🤖 AI Summary
Industrial surface defect detection faces challenges including diverse defect morphologies, large scale variations, strong texture interference, and difficulty in fine-grained recognition. To address these, we propose an enhanced YOLO-based multi-scale defect detection framework. Our method introduces a Detail-Directed Fusion Module (DDFM) and directional asymmetric convolution to improve sensitivity to minute defects; designs attention-weighted concatenation and cross-layer attention fusion to strengthen contextual modeling; and integrates a BiFPN architecture with hierarchical attention to optimize synergistic aggregation of low-level details and high-level semantics. Extensive experiments on multiple benchmark datasets demonstrate that our approach significantly outperforms state-of-the-art methods in mAP, small-object recall, and cross-scale robustness—achieving a favorable balance between detection accuracy and generalization capability.
📝 Abstract
Surface defect detection in industrial scenarios is both crucial and technically demanding due to the wide variability in defect types, irregular shapes and sizes, fine-grained requirements, and complex material textures. Although recent advances in AI-based detectors have improved performance, existing methods often suffer from redundant features, limited detail sensitivity, and weak robustness under multiscale conditions. To address these challenges, we propose YOLO-FDA, a novel YOLO-based detection framework that integrates fine-grained detail enhancement and attention-guided feature fusion. Specifically, we adopt a BiFPN-style architecture to strengthen bidirectional multilevel feature aggregation within the YOLOv5 backbone. To better capture fine structural changes, we introduce a Detail-directional Fusion Module (DDFM) that introduces a directional asymmetric convolution in the second-lowest layer to enrich spatial details and fuses the second-lowest layer with low-level features to enhance semantic consistency.

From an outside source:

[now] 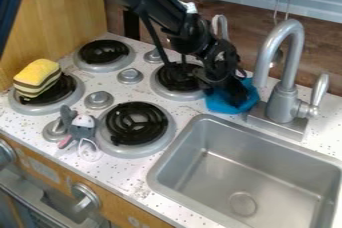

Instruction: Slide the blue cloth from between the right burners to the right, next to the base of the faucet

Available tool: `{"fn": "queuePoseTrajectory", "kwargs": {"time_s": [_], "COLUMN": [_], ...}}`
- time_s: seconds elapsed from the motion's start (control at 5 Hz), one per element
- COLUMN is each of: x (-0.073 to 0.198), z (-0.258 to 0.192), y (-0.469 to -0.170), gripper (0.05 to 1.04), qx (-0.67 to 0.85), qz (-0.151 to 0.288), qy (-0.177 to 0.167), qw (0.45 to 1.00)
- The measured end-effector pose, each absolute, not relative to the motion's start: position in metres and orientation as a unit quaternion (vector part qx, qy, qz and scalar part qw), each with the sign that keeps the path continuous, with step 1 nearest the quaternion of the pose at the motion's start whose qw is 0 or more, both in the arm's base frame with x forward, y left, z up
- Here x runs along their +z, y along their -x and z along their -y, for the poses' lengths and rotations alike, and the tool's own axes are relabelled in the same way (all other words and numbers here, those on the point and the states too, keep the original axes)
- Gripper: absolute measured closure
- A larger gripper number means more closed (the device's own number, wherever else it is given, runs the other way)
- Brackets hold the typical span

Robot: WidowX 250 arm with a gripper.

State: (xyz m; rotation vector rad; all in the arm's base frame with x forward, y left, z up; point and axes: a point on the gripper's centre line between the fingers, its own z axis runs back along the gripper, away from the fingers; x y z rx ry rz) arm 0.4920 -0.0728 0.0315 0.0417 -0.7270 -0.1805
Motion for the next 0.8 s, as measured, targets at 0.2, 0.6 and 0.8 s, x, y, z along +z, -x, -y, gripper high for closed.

Furthermore, we propose two novel attention-based fusion strategies, Attention-weighted Concatenation (AC) and Cross-layer Attention Fusion (CAF) to improve contextual representation and reduce feature noise. Extensive experiments on benchmark datasets demonstrate that YOLO-FDA consistently outperforms existing state-of-the-art methods in terms of both accuracy and robustness across diverse types of defects and scales.